Now Red Antony was a giant, and irresponsible at that. The two of us couldn’t have held him from that library door. Tarlyon let him pass with a wicked word, and has regretted it ever since. Antony slammed the door behind him, and we heard the twist of the key.
Without a word to me Tarlyon was at the French window; opened it, and disappeared. I stayed. I was extremely uncomfortable in that mad-house, you understand. Perhaps two minutes passed, perhaps ten. Where the devil was Tarlyon? And then I heard through the library door the thud of something falling. And then in there a window smashed, a sharp smash. I measured my distance from that door and crashed my shoulder at it, and fell into the library on top of the panel.
“Light,” said Tarlyon’s voice. I switched it on. On the floor between us was a heap of a man face downwards, with the back of a red head half-screwed under an outstretched arm. And there was red on the back of Tarlyon’s hand where he had put it through the window.
We knelt each side of Red Antony, and turned him over.
“Dead,” I said.
“Not he!” said Tarlyon. “He’s fainted—from fright.” But he knew as well as I did that Antony was dead—from fright. The huge bulk was as limp as a half-filled sack as we lifted it a little. Antony’s eyes were wide open, and they were like the eyes of a child that has just been thrashed.
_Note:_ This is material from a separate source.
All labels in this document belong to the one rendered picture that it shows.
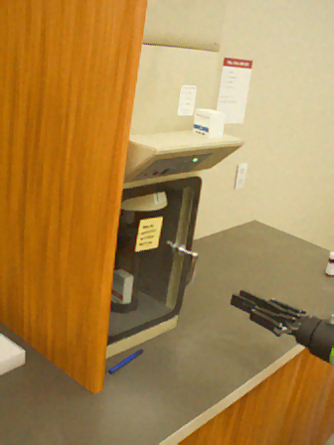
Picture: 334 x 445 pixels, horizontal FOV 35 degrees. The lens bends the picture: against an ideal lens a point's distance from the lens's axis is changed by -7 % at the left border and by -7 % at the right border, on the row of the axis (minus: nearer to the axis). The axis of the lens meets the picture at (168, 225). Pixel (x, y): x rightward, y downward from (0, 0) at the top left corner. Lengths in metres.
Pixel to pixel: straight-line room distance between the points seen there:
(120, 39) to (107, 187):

“He’s been shot,” I said suddenly.
“There was no noise,” said Tarlyon, but he looked at me. There had been no noise, but there was the faint, acrid taste of pistol-smoke in the air. It’s unmistakable, that faint, acrid smell of a revolver just spent. But Antony had not been shot.
“It wasn’t an illusion, then!” Tarlyon whispered softly. “That smell ... of Roger’s revolver! And it’s killed Antony in the end!”
I stared down at the poor haunted face. And then I heard Tarlyon whisper. “My God!” And again: “My God—look at that!” But I did not look. I knew he was staring over my shoulder, and I was afraid to look. I was afraid of what I would see. And then I twisted my head over my shoulder, towards the far end of the room, where there was a little door from the hall. And I saw the thing sitting squat in the corner, the black thing with white teeth flashing in a white face and a gardenia in her hair. In the palm of one hand was a little golden bowl, and from this bowl floated up a wisp of smoke, just a wisp of smoke against the blackness of her dress, and this was the faint, acrid smell of a spent bullet. And Diavalen was laughing—the dumb woman was laughing with all the glory of ivory teeth and scarlet lips.... We left the thing to its joke. We went out by the window, and did not remember our hats and sticks.